Gilbert stopped craning his neck and sauntered past the darkened window and the posters advertising individually tailored itineraries.

‘Thank God for that,’ he said. ‘The eighteen-month buildup to the wedding I could just about cope with, but if I have to hear any more about the house restoration, about
cornices and picture rails and damp courses I … well, I may book myself on one of her holidays and never return.’

He held the door open for Grace.

‘Leave Bernice alone.’ She walked along the hallway, past the glass-panelled door of the travel agency and then up the stairs. ‘She’s just enthusiastic about everything to do with her and Sol’s life together. I like hearing about it. And, you know, she’d be as enthusiastic about Violet’s projects if you only told her about them. She could get you some really good stuff on China – you wouldn’t have to buy all those expensive travel guides. Why don’t you ask?’

‘Not likely.’ Gilbert’s tone was so sharp that she turned on the stairs to look down at him.

‘Really? That’s a shame because while you were talking to Bernice about China, you could also apologise for crawling past her door on your stomach earlier in the week so she wouldn’t see you.’

‘I’ve never done such a thing.’ Gilbert executed an impression of an innocent man before patting his stomach. ‘How would that even be possible?’

‘How indeed?’ She resumed the climb up the stairs until she reached the first turn where there was a window and, more importantly, a wide window sill where Gilbert liked to stop. He said it was to look at the view, but they both knew it was to get his breath back. She waited for him to
puff into place and, when he had, he flicked the latch and pushed open the window. The sound of someone warming up their voice, running first up and then down a range of scales, drifted across from the dressing rooms of the nearest theatre.

‘Did Bernice really spot me?’ Gilbert asked, still looking out of the window. ‘Has she said something?’

‘No, I saw you; just happened to look down the stairwell. But it could very well have been her.’

‘Point taken, Mum.’ Gilbert closed the window again, but seemed in no hurry to set off up the remaining flight of twelve stairs that led to Picture London’s front door. From here they could see the white lettering on the black paint and the wonky drawing of the London skyline that Alistair swore was ‘refreshingly naïve’. Gilbert and Grace felt, with the way Big Ben was afforded such prominence, that it was vaguely rude, as though a gargantuan and very wonky penis were menacing the capital.

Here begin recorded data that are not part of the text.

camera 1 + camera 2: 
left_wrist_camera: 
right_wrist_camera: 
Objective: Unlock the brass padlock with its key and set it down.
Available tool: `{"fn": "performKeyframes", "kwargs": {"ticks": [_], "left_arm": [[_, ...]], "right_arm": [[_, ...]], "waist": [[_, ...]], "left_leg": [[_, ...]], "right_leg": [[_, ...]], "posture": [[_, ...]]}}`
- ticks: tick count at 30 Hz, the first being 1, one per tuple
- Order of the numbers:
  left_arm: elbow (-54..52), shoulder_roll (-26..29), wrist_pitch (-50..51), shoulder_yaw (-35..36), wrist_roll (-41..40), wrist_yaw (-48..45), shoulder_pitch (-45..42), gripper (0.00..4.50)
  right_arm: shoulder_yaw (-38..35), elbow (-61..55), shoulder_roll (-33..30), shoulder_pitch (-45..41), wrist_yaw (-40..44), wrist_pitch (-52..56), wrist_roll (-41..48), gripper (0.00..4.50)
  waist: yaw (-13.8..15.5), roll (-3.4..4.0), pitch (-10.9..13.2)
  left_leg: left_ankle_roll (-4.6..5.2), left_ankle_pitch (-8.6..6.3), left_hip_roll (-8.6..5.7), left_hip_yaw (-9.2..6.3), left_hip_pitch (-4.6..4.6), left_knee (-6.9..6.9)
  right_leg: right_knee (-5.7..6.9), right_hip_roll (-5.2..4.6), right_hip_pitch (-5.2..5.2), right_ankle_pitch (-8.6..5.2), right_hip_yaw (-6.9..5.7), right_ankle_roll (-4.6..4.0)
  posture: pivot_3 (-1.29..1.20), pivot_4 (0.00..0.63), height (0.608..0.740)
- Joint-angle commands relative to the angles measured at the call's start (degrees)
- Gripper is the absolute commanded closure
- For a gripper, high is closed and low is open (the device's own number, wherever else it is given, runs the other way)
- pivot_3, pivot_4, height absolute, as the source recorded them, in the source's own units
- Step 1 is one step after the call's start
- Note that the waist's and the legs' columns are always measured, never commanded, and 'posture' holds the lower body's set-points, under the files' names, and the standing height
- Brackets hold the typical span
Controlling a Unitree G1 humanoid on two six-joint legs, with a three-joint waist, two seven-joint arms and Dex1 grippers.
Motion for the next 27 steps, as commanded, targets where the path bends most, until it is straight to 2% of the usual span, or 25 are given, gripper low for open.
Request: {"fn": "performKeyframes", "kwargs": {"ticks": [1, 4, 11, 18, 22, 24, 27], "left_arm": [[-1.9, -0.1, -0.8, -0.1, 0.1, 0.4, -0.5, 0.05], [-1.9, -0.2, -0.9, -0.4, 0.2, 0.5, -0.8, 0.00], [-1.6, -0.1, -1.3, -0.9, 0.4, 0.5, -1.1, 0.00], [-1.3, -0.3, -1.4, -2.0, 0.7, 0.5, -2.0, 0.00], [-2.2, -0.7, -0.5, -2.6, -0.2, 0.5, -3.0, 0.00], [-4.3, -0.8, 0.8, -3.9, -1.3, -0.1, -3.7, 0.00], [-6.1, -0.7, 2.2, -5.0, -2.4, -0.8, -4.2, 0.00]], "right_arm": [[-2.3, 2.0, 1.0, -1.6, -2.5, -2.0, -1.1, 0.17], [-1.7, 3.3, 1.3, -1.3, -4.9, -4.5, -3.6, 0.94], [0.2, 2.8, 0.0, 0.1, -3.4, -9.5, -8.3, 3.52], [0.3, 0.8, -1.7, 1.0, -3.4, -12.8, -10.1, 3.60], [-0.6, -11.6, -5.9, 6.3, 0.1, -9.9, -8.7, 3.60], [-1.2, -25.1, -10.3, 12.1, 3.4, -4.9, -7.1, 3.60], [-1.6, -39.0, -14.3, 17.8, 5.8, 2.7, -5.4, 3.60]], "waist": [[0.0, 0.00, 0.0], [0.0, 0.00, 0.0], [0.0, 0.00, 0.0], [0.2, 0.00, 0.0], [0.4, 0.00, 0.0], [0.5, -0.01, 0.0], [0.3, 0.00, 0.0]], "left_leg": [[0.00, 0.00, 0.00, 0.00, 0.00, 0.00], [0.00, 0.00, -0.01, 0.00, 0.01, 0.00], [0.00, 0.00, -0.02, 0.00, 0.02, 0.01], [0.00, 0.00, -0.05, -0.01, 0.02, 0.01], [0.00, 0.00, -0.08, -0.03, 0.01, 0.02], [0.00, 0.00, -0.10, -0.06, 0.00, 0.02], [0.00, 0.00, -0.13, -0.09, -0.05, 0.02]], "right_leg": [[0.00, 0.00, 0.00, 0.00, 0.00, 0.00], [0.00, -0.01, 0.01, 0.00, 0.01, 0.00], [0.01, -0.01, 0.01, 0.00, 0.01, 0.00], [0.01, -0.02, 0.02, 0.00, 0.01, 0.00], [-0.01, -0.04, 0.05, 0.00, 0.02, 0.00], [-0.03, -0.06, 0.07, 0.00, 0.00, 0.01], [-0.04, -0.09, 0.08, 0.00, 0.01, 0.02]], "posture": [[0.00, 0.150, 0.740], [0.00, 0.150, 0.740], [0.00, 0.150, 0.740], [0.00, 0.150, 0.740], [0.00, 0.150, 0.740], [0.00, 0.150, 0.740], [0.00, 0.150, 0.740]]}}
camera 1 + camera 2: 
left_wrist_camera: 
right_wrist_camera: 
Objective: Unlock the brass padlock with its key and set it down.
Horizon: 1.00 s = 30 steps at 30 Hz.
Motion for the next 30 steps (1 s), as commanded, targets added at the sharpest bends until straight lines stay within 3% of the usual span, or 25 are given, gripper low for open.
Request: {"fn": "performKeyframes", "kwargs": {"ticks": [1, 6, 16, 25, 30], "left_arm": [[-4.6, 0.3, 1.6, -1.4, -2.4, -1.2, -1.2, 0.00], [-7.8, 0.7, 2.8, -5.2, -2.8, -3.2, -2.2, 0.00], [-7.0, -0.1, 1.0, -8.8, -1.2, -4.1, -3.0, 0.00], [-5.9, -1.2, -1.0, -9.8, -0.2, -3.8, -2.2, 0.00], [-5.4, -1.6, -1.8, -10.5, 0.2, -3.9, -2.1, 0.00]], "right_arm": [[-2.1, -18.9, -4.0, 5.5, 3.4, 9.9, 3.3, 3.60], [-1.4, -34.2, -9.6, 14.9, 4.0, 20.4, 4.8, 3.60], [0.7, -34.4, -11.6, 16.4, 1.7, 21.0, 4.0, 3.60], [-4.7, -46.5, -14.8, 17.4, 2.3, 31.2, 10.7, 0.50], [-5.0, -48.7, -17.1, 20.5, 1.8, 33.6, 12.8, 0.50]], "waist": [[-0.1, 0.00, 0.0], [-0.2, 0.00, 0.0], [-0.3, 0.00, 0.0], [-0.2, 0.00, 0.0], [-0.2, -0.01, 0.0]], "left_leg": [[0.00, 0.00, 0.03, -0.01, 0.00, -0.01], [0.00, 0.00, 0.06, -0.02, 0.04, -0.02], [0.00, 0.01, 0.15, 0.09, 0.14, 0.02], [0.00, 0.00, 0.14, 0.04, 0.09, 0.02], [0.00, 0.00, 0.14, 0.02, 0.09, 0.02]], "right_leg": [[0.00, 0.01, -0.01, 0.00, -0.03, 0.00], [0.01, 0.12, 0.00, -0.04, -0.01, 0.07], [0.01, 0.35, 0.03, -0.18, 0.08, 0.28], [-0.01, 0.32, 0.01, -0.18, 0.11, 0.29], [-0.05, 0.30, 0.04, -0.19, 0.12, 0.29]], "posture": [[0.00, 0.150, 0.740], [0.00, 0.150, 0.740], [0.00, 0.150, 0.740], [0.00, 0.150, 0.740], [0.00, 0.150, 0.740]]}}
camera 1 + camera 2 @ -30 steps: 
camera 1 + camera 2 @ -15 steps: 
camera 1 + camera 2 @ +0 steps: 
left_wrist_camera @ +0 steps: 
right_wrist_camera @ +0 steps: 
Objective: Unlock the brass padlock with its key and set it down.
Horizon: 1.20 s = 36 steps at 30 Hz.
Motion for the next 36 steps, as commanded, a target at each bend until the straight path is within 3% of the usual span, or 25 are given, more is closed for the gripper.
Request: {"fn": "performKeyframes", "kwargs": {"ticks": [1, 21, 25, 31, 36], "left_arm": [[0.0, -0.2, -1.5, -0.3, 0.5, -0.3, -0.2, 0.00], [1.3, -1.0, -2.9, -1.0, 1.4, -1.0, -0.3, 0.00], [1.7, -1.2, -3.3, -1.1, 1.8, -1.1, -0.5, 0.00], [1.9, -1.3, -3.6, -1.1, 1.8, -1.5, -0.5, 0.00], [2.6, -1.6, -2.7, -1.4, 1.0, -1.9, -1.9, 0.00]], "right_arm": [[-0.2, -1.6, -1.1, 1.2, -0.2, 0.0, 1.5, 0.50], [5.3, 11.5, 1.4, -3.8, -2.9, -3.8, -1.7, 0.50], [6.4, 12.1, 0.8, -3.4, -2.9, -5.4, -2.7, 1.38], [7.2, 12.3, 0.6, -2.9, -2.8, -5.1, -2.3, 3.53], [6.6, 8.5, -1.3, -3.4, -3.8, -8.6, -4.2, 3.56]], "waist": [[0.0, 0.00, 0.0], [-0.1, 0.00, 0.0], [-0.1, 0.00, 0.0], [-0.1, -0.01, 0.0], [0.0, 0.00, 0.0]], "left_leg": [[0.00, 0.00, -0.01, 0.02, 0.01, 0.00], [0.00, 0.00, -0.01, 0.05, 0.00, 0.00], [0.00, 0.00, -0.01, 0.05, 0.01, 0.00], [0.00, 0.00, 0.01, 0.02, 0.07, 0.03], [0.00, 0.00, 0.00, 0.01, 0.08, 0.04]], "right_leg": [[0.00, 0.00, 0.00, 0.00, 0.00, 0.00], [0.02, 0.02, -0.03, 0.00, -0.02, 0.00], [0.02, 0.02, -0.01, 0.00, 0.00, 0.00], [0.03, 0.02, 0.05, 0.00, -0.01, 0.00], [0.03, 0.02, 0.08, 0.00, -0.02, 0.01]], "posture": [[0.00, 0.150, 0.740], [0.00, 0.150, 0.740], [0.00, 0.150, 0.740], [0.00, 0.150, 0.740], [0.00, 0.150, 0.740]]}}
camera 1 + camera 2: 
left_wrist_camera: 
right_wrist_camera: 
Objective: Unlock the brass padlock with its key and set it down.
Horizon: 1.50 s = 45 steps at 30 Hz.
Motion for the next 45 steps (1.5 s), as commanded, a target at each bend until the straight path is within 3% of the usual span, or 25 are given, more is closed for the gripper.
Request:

‘So,’ Gilbert gave her a gentle prod, ‘last chance to bet on Alistair’s current crisis. On what is now unfolding behind that black door.’

‘Stop it, Gilbert.’

‘Oh, Grace, Grace. Just for once you should let him disappear in his own paper storm; work your contracted hours and see where that leaves him. Or at least point out that
making sure his backside engages with his office chair more often might improve things.’ Gilbert’s expression became more knowing. ‘And another thing: where does he keep nipping off to these days? And why has he started locking his office door? Has he got another woman?’

‘Hardly. He and Emma seem very happy.’

‘Ah, yes, your friend Emma. Gives every appearance of being normal and then goes and does something stupid like marrying Alistair.’

‘Ignoring you, Gilbert,’ Grace said, going on ahead. She heard him get up and slowly follow her to the door.

‘Right, last chance,’ he whispered. ‘I am going to put my bet on Alistair screeching, “Grace, I appear to have a spare trouser leg and keep toppling over.”’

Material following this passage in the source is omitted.